The two seemed innocent in their slumber, as if they'd been married for fifty years. Benjamin felt a mixture of emotions—sadness and love, too jumbled to clarify. Terri Funkhouser was a godsend, he knew. For the last couple of weeks, ever since Leonard came home from the rehab center and she moved into the spare bedroom, she did everything for his father. Fed him, bathed him, cooked for him. Leonard seemed almost childlike in his need for her; he became anxious when she was not near, the same way he used to act with Myra, and Benjamin wondered whether his father, in his reduced state, truly understood the difference between the two women. Did he realize that she was not Myra, not his wife?

Benjamin backed out of the room, careful not to wake them. He left the gifts on his father's desk and softly closed the door behind him.

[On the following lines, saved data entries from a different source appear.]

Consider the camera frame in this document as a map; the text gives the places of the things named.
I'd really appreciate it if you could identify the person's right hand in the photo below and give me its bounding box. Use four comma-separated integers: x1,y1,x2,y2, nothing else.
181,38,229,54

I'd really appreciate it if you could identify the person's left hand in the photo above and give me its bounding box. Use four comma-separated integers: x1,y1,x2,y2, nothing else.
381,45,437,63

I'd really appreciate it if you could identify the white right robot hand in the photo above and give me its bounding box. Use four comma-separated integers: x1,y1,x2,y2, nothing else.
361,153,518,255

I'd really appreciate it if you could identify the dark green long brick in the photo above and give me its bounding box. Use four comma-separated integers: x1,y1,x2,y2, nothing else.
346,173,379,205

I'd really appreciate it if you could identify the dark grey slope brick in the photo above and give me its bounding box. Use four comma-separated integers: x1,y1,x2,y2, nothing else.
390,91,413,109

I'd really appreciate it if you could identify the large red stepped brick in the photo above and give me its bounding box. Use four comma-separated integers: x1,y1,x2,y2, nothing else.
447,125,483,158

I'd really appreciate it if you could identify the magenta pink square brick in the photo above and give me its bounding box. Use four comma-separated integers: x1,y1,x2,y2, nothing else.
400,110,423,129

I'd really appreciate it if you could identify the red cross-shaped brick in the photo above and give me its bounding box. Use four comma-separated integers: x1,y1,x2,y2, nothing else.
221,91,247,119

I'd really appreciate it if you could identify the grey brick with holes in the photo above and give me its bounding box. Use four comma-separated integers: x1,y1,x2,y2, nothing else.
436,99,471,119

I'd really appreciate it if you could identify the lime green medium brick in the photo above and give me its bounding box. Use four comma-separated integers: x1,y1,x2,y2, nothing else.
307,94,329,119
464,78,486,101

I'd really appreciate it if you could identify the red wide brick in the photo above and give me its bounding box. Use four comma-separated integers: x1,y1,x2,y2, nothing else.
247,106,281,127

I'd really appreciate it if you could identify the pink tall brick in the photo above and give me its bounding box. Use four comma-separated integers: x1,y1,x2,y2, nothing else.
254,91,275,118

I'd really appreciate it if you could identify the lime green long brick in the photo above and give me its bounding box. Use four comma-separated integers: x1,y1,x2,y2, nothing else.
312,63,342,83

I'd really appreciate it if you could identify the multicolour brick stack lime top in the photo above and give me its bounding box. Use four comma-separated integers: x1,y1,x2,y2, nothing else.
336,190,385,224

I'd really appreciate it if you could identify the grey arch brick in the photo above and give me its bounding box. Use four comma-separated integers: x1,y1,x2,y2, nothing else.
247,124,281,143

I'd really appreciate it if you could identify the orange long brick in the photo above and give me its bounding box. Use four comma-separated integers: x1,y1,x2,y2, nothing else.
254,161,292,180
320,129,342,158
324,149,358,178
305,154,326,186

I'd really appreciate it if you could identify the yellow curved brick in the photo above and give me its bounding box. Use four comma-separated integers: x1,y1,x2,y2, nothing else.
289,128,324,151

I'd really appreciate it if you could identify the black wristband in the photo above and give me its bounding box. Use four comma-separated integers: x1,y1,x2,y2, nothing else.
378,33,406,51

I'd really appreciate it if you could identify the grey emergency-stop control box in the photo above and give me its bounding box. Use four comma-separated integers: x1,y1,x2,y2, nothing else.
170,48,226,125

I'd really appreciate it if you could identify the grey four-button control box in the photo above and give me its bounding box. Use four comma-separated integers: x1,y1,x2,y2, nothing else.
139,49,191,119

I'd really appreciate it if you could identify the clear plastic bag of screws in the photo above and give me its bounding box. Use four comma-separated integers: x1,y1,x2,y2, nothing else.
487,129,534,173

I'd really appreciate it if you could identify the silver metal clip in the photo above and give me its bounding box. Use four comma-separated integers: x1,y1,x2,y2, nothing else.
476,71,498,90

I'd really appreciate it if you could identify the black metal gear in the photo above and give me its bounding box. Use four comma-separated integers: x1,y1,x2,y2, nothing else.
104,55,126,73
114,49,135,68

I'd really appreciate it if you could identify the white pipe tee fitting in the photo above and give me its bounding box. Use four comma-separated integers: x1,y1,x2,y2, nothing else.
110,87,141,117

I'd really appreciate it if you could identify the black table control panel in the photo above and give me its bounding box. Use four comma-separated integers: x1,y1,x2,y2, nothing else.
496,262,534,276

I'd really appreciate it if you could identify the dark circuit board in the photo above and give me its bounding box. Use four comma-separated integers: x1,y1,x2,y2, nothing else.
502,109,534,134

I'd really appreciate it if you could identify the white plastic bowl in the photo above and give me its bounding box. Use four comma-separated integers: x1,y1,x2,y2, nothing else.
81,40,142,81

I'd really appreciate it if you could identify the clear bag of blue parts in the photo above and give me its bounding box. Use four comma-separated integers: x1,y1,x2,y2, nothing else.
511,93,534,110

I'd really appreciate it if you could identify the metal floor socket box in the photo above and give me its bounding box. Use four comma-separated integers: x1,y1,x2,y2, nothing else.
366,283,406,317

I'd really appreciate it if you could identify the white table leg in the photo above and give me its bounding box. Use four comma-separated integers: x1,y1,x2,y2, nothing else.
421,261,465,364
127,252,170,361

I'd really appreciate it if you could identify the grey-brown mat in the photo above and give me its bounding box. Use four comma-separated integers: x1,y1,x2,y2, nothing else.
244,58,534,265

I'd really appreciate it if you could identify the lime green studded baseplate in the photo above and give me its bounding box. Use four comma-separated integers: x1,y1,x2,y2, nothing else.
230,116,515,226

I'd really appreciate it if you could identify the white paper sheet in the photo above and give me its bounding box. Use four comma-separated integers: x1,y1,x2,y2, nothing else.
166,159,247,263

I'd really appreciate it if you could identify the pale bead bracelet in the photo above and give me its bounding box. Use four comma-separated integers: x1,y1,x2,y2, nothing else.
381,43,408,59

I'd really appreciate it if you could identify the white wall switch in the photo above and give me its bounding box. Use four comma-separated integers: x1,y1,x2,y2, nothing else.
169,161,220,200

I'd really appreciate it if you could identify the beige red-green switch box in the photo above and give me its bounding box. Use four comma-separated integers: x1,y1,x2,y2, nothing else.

Outside, he brushed the fresh coat of snow from his windshield. At the bottom of the street he stopped and rolled down the window to look at the farmhouse, shuttered and snowbound, the driveway and lawn untrodden. He noticed the Realtor's signpost near the stone well, the
FOR SALE
board swaying soundlessly in the wind. The windows were dark, the chimney cold. It looked eerily familiar, like a vision from his own unlived future, and he shivered and closed the window against the storm and drove away.